Republican Senator John Cornyn warned that breaking the Bird rule to allow passage of the $ 15 minimum wage would “dismantle the Senate as an institution that has to end filming.” A move, backed by progressives in Congress, would allow all laws to be passed by a simple majority, eliminating the legislative filibuster.
White House press secretary Jane Saki on Thursday reiterated that President Biden still wants the COVID-19 relief package to be bipartisan, because congressional Democrats with a simple majority vote would pass a process to pass the COVID-19 relief package. As using procedural methods. . But she said Republicans could join through reconciliation, even objecting to key components of the Republican proposal.
“Republicans can still vote for a package” if it goes through a reconciliation, said Pakki.
Asked if Mr. Biden would sign a bill that has no Republican support, Saki replied, well, we’re not quite there, it’s taking us a few steps ahead of where we are now. ”
A participant on the call said top Biden administration officials held a meeting with Senate Democrats on Thursday afternoon and answered questions that were “about policy”.
There was “no discussion of breakout”, namely, the idea of breaking the law into separate parts, this participant said.

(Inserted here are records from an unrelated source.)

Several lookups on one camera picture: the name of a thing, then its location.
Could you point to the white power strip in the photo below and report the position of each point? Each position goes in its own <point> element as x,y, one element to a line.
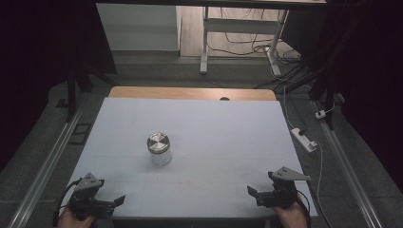
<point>303,140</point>

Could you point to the small white adapter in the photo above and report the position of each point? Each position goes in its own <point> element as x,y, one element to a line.
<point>320,114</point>

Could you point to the person's right hand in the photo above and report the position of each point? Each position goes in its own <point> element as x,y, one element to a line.
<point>291,217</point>

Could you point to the round silver metal lid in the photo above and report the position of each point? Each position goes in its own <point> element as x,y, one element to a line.
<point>158,143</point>

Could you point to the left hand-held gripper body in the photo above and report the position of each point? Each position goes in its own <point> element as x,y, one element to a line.
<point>87,198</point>

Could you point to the black curtain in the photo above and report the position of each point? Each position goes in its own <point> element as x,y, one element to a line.
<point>374,79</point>
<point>38,63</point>

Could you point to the person's left hand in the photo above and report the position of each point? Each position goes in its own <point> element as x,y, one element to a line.
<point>71,220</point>

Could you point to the black metal stand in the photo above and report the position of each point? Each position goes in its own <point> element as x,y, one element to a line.
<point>72,95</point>
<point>328,95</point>

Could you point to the white foam board mat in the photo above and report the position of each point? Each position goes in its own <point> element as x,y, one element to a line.
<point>206,133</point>

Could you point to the metal floor rail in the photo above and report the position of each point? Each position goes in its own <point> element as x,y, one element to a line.
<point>348,171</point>
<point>44,171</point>

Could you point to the white desk frame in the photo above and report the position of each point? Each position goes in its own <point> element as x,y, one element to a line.
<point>240,26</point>

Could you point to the clear glass jar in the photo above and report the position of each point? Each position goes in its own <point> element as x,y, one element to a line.
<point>161,156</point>

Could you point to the wooden table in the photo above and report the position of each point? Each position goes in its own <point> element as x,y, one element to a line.
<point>190,93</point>

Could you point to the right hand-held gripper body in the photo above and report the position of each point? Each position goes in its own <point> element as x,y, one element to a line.
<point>283,193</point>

Democratic Senator Richard Blumentel of Connecticut said the phone call was “excellent”, noting that the COVID-19 relief package should not be divided.
“We have to do it all together. It all fits together,” Blumental said. “I have zero tolerance for delays. I don’t have the patience to waste time, we need to do this all at once. I think that’s common sense in the caucus.”
The White House threw cold water on Thursday at the idea of splitting a package.
“We’re not splitting that package. It’s not a White House proposal,” Saki said.
Ed O’Keefe, Jack Terman and Catherine Watson contributed reporting.